[Opening Collected material section]

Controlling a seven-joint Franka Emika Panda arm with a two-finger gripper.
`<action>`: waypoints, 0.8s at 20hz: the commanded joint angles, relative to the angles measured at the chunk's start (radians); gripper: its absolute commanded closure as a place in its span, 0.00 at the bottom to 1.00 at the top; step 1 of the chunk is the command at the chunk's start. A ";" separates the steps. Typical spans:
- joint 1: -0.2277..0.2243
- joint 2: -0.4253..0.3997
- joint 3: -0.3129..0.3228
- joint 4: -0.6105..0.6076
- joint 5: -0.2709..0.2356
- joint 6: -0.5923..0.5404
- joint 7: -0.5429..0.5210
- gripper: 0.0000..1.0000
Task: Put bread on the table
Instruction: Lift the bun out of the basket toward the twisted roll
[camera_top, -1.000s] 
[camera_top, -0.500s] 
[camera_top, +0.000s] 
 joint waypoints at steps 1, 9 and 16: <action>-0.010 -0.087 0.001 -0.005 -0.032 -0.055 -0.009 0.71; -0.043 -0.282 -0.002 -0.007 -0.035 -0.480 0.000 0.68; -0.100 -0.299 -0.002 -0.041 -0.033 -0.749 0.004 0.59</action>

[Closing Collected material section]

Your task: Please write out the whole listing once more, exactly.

Output:
Controlling a seven-joint Franka Emika Panda arm with a two-finger gripper.
`<action>`: waypoints, 0.8s at 20hz: the commanded joint angles, relative to the angles measured at the chunk's start (radians); gripper: its absolute commanded closure as a place in its span, 0.00 at the bottom to 1.00 at the top; step 1 of the chunk is the command at the chunk's start. A ";" separates the steps. Typical spans:
- joint 1: -0.2277..0.2243
- joint 2: -0.4253..0.3997
- joint 3: -0.3129..0.3228
- joint 4: -0.6105..0.6076
- joint 5: -0.2709..0.2356
- joint 6: -0.5923..0.5404
- joint 7: -0.5429..0.5210
- gripper: 0.0000..1.0000
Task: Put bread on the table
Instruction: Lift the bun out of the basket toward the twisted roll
[camera_top, -1.000s] 
[camera_top, -0.500s] 
[camera_top, +0.000s] 
 joint waypoints at steps 1, 9 and 16: <action>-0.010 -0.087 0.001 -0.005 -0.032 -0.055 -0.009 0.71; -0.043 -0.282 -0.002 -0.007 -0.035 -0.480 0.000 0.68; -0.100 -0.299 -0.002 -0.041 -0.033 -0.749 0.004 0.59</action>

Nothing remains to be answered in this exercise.